We'll use heuristic search to find columns and return a subset of the matrix:

private ColumnNode selectColumnNodeHeuristic() { int min = Integer.MAX_VALUE; ColumnNode ret = null; for ( ColumnNode c = (ColumnNode) header.R; c != header; c = (ColumnNode) c.R) { if (c.size < min) { min = c.size; ret = c; } } return ret; }

Finally, we can recursively search for the answer:

private void search(int k) { if (header.R == header) { handleSolution(answer); } else { ColumnNode c = selectColumnNodeHeuristic(); c.cover(); for (DancingNode r = c.D; r != c; r = r.D) { answer.add(r); for (DancingNode j = r.R; j != r; j = j.R) { j.C.cover(); } search(k + 1); r = answer.remove(answer.size() - 1); c = r.C; for (DancingNode j = r.L; j != r; j = j.L) { j.C.uncover(); } } c.uncover(); } }

If there are no more columns, then we can print out the solved Sudoku board.

5. Benchmarks

We can compare those two different algorithms by running them on the same computer (this way we can avoid differences in components, the speed of CPU or RAM, etc.). The actual times will differ from computer to computer.

However, we should be able to see relative results, and this will tell us which algorithm runs faster.

The Backtracking Algorithm takes around 250ms to solve the board.

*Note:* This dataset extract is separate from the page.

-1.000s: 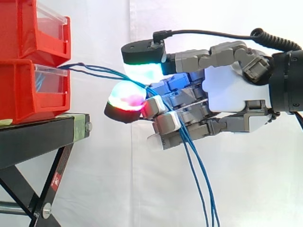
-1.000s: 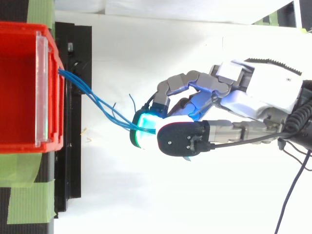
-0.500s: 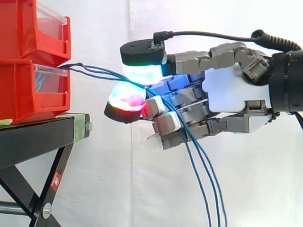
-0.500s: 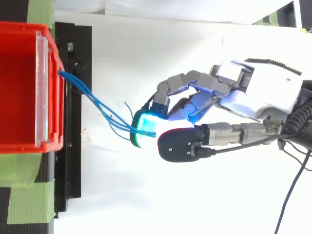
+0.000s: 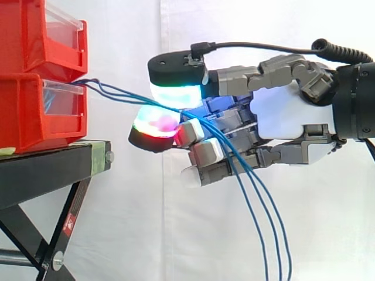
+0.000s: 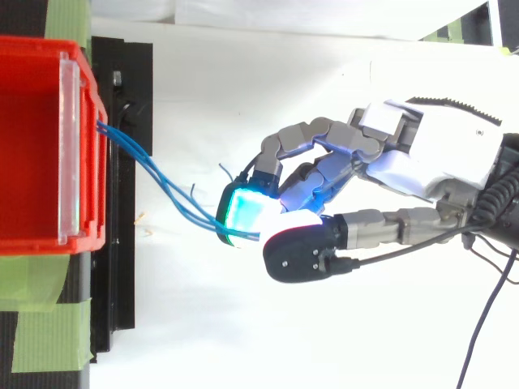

If we compare this with the Dancing Links, which takes around 50ms, we can see a clear winner. Dancing Links is around five times faster when solving this particular example.

6. Conclusion

Dalam tutorial ini, kami telah membincangkan dua penyelesaian untuk teka-teki sudoku dengan Java inti. Algoritma backtracking, yang merupakan algoritma brute-force, dapat menyelesaikan teka-teki standard 9 × 9 dengan mudah.

Algoritma Dancing Links yang sedikit lebih rumit telah dibincangkan juga. Kedua-duanya menyelesaikan teka-teki paling sukar dalam beberapa saat.

Akhirnya, seperti biasa, kod yang digunakan semasa perbincangan boleh didapati di GitHub.